Exercise details: From the line containing "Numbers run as" down to the last line of the material, return those lines verbatim and only those.
==== Dataset content ====
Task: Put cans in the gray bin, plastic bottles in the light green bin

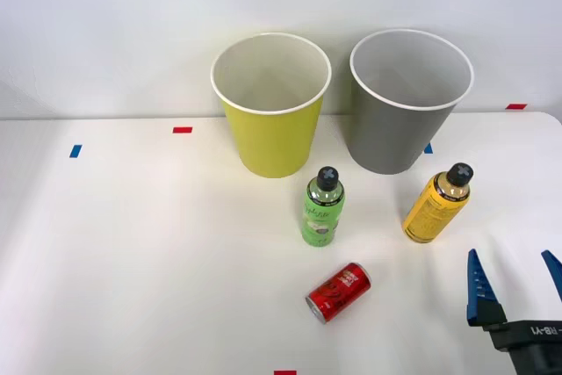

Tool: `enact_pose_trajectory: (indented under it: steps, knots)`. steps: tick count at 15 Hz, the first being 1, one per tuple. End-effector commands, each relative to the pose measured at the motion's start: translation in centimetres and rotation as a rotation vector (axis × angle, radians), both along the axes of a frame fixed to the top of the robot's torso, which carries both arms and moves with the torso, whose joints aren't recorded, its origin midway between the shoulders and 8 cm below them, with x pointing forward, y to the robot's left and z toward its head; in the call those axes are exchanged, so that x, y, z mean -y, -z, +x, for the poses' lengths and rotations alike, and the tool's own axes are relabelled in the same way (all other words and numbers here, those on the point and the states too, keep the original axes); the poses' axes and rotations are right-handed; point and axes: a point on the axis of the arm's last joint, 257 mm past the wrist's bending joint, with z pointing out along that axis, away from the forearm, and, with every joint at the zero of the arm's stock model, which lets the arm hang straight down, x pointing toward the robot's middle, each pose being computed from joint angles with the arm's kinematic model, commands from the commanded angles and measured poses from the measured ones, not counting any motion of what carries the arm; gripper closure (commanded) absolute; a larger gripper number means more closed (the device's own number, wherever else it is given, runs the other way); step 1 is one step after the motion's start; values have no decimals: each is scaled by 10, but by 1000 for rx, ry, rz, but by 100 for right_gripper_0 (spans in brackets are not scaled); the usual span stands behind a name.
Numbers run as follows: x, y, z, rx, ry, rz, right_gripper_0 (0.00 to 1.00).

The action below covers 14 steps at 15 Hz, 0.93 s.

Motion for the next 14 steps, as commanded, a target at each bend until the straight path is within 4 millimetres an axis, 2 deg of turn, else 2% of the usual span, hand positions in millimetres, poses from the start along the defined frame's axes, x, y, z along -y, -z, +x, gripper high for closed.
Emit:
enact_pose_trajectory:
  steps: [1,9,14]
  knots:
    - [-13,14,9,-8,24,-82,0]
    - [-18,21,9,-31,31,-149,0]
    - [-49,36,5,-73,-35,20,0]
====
Answer for this exercise:
Numbers run as follows: x, y, z, rx, ry, rz, right_gripper_0 (0.00 to 1.00).

The action below covers 14 steps at 15 Hz, 0.93 s.

Motion for the next 14 steps, as commanded, a target at each bend until the straight path is within 4 millimetres an axis, 2 deg of turn, else 2% of the usual span, hand positions in millimetres, poses from the start along the defined frame's axes, x, y, z along -y, -z, +x, gripper high for closed.
Emit:
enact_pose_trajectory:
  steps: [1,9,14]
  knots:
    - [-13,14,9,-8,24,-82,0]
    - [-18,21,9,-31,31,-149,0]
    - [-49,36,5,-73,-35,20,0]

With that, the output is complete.